WHEN Mrs. Harvey re-entered Barguy Castle, her mind was too much confused for resignation or despair. Her submission looked only to the Providence which orders the lifeless things of the universe; for she was now as if her heart had returned to its native dust, and were again without form and void, and mingled with the deep still earth, equally unconscious of the sunbeam and the storm. She was as if being had survived memory-as though feeling and thought were lost in a troubled dream, during which the scene was to change, and this visiontinted world was to offer in its fleeting future a succession of new and brighter imagery.
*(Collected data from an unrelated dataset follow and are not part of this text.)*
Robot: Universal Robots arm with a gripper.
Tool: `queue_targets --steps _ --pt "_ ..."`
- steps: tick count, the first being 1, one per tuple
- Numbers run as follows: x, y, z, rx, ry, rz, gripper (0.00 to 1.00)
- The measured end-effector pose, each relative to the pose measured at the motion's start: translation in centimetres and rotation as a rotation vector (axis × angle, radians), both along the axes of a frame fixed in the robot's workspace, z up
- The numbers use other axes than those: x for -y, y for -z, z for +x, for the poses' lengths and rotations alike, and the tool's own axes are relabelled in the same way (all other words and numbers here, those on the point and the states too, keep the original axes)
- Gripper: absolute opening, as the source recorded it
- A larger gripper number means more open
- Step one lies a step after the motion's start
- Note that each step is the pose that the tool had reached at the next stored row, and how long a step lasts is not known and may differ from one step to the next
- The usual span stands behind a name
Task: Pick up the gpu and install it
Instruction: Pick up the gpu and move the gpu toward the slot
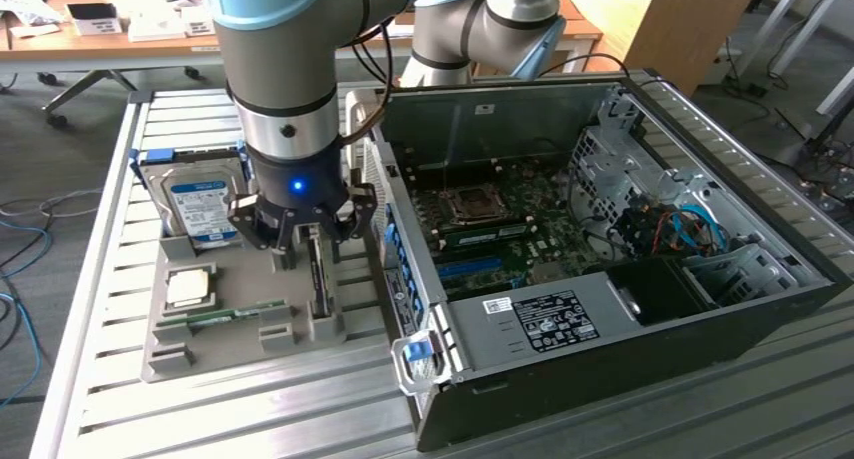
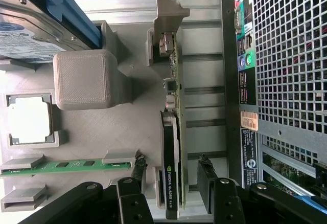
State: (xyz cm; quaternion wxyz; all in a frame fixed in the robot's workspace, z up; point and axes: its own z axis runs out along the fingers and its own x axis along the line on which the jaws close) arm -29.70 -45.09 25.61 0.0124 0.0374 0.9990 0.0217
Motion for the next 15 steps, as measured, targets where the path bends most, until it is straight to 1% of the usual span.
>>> queue_targets --steps 15 --pt "0.0 0.33 0.0 0.0 0.0 0.0001 0.53"
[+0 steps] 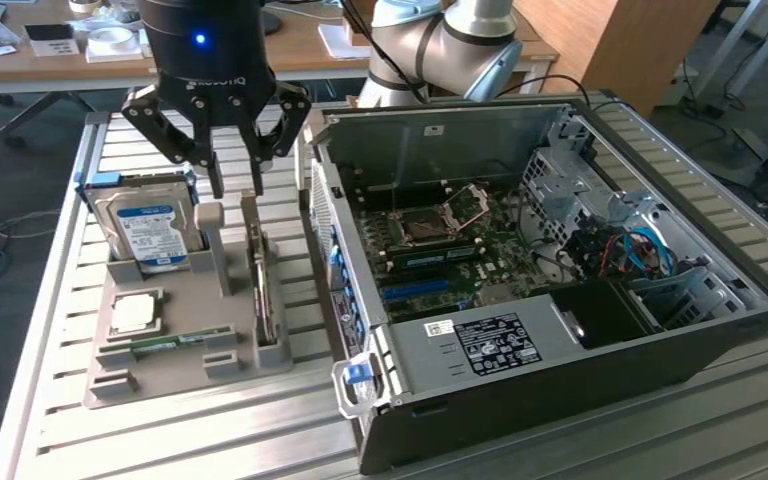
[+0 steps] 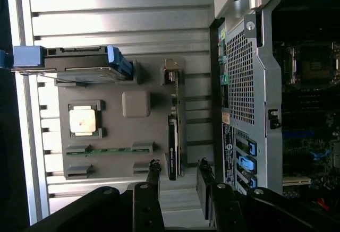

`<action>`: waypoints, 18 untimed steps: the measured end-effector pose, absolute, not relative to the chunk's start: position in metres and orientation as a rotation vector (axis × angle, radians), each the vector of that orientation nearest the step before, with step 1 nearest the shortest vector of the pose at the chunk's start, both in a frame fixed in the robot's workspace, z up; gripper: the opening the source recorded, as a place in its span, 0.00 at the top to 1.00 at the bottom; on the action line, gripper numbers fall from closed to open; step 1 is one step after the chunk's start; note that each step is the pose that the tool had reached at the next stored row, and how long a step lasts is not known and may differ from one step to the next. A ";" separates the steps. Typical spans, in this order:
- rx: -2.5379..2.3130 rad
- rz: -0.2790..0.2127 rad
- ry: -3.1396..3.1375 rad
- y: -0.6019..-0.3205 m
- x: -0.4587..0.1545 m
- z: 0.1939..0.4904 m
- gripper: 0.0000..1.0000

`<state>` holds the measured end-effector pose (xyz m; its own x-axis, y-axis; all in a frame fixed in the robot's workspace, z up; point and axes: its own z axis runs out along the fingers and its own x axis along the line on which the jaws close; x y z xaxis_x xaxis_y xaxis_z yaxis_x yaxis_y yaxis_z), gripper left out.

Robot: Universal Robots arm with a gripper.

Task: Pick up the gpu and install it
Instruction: 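Pick up the gpu and move the gpu toward the slot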

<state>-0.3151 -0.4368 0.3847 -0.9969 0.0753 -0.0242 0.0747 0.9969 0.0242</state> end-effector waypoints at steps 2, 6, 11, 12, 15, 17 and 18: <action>0.117 0.037 3.114 -0.437 -0.315 0.385 0.59; 0.117 0.037 3.114 -0.437 -0.315 0.381 0.59; 0.117 0.037 3.114 -0.437 -0.315 0.381 0.59; 0.117 0.036 3.114 -0.437 -0.315 0.381 0.59; 0.117 0.037 3.114 -0.437 -0.315 0.380 0.59; 0.117 0.037 3.114 -0.437 -0.315 0.378 0.59; 0.117 0.037 3.114 -0.437 -0.315 0.377 0.59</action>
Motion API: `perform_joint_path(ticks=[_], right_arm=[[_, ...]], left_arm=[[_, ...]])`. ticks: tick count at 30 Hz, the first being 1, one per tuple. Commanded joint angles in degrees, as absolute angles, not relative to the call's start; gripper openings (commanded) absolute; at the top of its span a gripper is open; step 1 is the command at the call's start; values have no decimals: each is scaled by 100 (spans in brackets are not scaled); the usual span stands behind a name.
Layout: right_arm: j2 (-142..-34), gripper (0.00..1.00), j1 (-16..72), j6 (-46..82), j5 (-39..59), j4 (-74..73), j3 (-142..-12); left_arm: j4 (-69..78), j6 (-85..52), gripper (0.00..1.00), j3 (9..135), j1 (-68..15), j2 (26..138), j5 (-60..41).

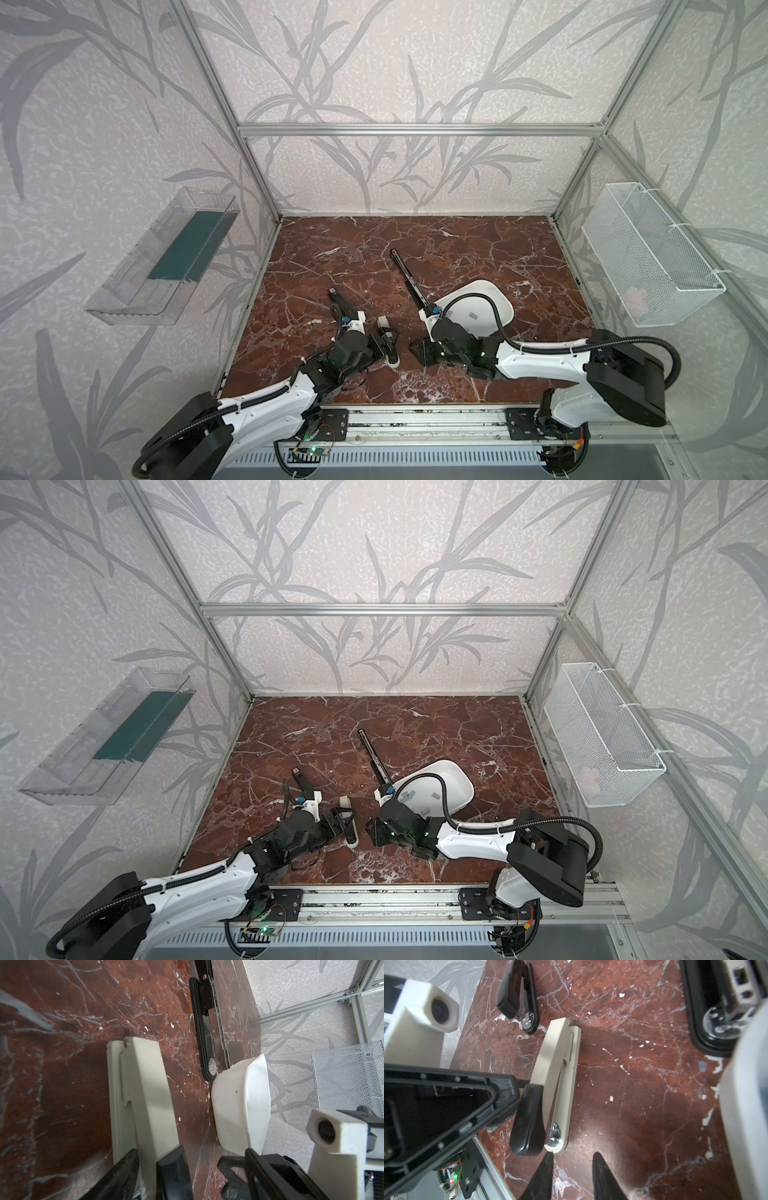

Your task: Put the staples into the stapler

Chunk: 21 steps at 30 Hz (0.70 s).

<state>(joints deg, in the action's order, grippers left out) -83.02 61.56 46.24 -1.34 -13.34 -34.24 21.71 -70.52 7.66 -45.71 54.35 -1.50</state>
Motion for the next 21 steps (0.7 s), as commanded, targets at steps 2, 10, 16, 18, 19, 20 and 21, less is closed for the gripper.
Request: perform_joint_path(ticks=[2,10,16,18,19,20,21], right_arm=[[-8049,34,6108,4623,-359,-1160,-3331],[-8050,34,6099,4614,-345,-1158,-3332],[-8104,34,6099,4609,-289,-1153,-3392],[-8104,34,6097,4614,-299,-1152,-3375],[-8110,34,6099,4614,-295,-1173,-3366],[-8112,34,6100,4622,-290,-1188,-3358],[-8121,34,6100,4631,-282,-1205,-3357]], left_arm=[[2419,-6989,80,831,-4588,5634,-231],[2587,-6976,80,911,-4597,6014,-345],[3451,-6961,83,768,-4600,6573,-420],[3583,-6935,80,765,-4600,6689,-392],[3720,-6926,78,750,-4607,6753,-375],[3858,-6910,76,738,-4612,6811,-380],[3961,-6916,75,722,-4614,6873,-370]])
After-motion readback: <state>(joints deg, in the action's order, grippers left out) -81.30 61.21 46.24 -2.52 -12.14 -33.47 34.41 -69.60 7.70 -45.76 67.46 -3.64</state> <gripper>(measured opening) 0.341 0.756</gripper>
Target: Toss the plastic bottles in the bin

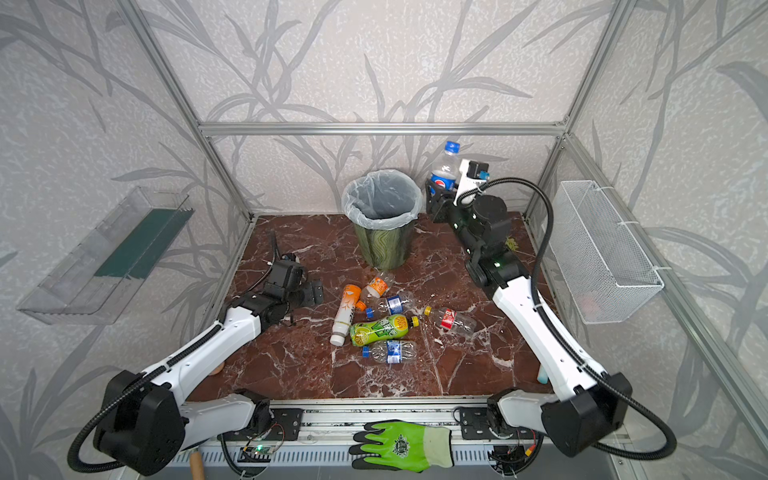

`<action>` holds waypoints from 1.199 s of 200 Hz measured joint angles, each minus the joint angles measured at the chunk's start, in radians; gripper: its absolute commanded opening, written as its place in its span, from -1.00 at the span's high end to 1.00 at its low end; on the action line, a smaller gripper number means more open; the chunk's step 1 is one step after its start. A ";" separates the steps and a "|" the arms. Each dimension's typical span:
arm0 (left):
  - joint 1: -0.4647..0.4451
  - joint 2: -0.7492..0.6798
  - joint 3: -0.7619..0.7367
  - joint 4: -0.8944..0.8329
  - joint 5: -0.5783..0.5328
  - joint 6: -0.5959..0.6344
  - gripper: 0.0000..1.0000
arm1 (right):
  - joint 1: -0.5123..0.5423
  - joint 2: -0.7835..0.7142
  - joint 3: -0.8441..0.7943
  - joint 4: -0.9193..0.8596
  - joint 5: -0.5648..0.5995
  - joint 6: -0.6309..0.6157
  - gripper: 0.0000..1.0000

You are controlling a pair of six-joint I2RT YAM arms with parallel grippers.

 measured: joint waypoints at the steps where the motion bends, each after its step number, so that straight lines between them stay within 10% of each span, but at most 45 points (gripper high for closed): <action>1: 0.000 0.000 0.000 0.000 0.000 0.000 -0.98 | 0.003 0.011 0.010 0.001 -0.003 0.000 -0.12; 44: -0.018 0.003 0.000 0.006 0.009 -0.004 -0.98 | 0.062 0.434 0.394 -0.173 -0.083 0.005 -0.92; 89: -0.064 -0.005 0.000 -0.018 0.005 0.008 -0.98 | 0.065 0.499 0.470 -0.407 -0.010 -0.095 -0.98; 167: -0.116 -0.014 0.000 -0.050 0.029 0.035 -0.86 | -0.028 -0.158 -0.048 -0.237 0.114 -0.130 -0.98; 240: -0.189 0.132 0.017 -0.086 0.136 0.076 -0.77 | -0.192 -0.289 -0.588 -0.311 0.119 0.023 -0.98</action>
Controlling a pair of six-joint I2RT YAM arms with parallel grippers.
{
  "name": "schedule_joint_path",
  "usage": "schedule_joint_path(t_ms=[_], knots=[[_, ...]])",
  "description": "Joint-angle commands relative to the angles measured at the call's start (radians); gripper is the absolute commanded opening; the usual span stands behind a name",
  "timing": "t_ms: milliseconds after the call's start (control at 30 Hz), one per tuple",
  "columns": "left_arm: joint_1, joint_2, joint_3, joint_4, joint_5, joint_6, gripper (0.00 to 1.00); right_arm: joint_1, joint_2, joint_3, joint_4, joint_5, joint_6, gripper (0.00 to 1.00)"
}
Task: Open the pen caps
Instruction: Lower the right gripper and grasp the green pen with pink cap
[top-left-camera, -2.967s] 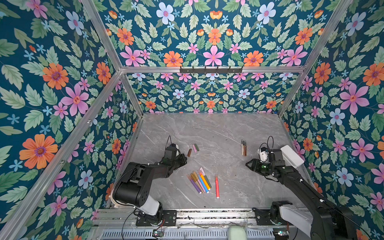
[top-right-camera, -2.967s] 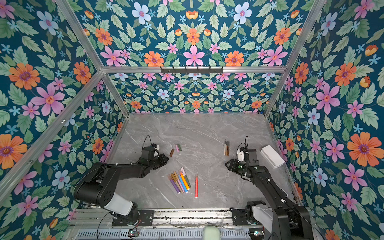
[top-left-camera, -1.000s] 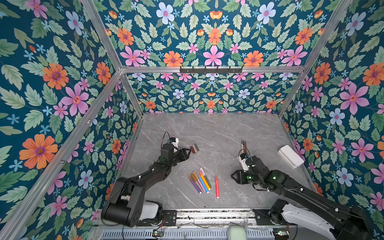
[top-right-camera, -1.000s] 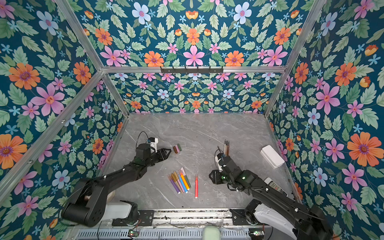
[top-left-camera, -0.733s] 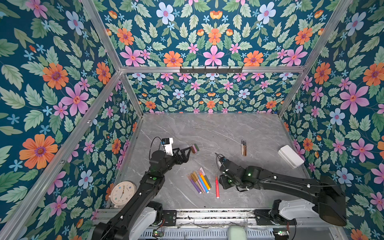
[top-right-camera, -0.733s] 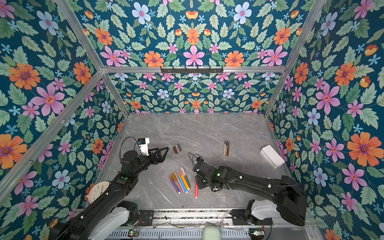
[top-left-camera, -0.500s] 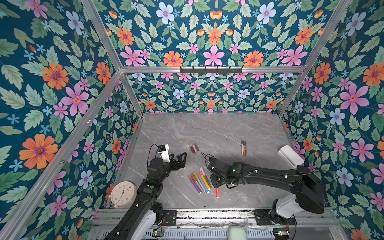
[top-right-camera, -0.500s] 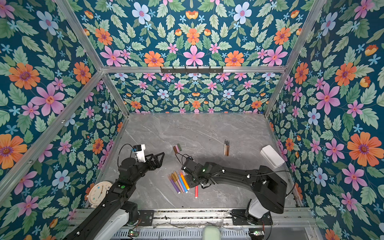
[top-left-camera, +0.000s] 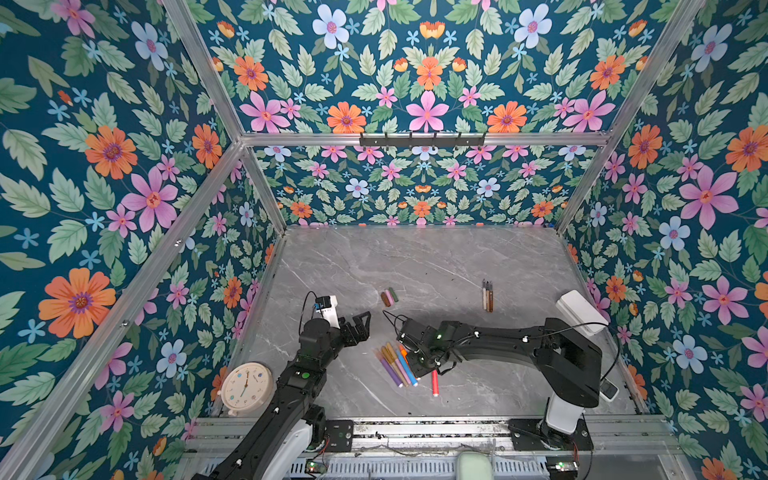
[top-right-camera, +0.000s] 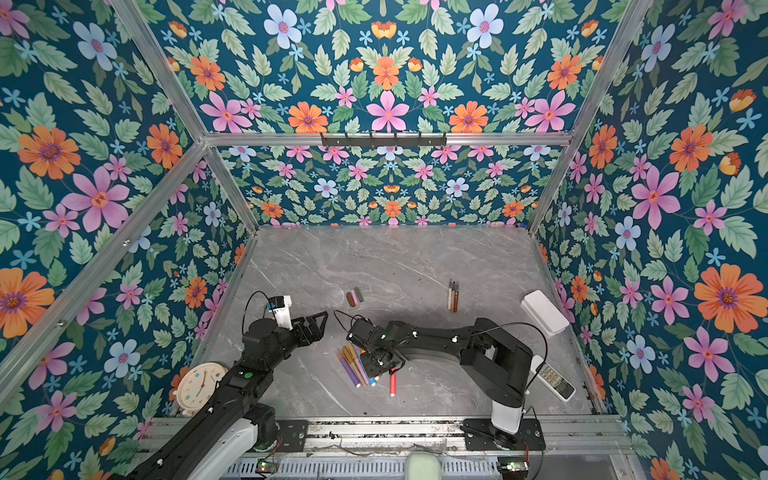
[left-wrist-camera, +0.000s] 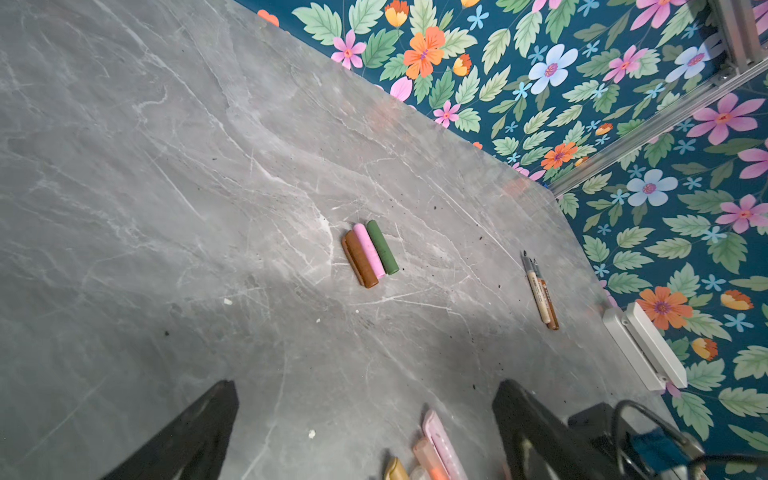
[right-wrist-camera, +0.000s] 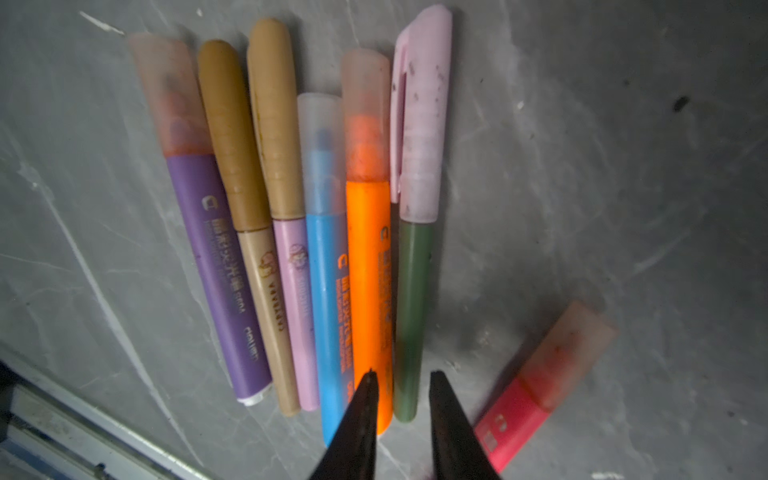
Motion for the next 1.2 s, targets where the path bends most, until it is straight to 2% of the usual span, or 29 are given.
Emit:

If her fortitude had for a while forsaken her, it was not so much from the severity of affliction as from the effect of so many transitions from sorrow to joy, and then from joy to sorrow. Her

health had suffered in the struggle-the faculties of reflection became faint and troubled; but the power that exercised the languishing thoughts remained bright within, and must so remain were those faculties to perish like the heaven's burning scroll, and fail in their courses like the pale stars that shall die away into chaos, when the souls of men shall be the only surviving glories of a past and vanished creation. The scenery of the place, and its calm and holy associations, had a soothing influence. The soft breezes and low murmur of the distant deep came to the bosom of Emily, and she recovered her accustomed strength and resolution when the first shock of misery was past. She thought of the night when she had gone out without one visible hope to the prison of her husband of his deliverance, and their few happy days on the Saltees. The very trees uttered their sublime psalmody at night; and if they sung of her troubles, they sung also of One who had turned and refreshed her, and brought her out of her adversity. The flowers told to her heart their sweet and low breathing parables of a "mercy which endureth for ever." Her spirit came to her again; and

when the perceptions of nature revived, and the hopes and fears of nature, at first ebbing and flowing, became settled as before, they returned to the habitual subjection of a faith which brought peace, though they had been never so unquiet.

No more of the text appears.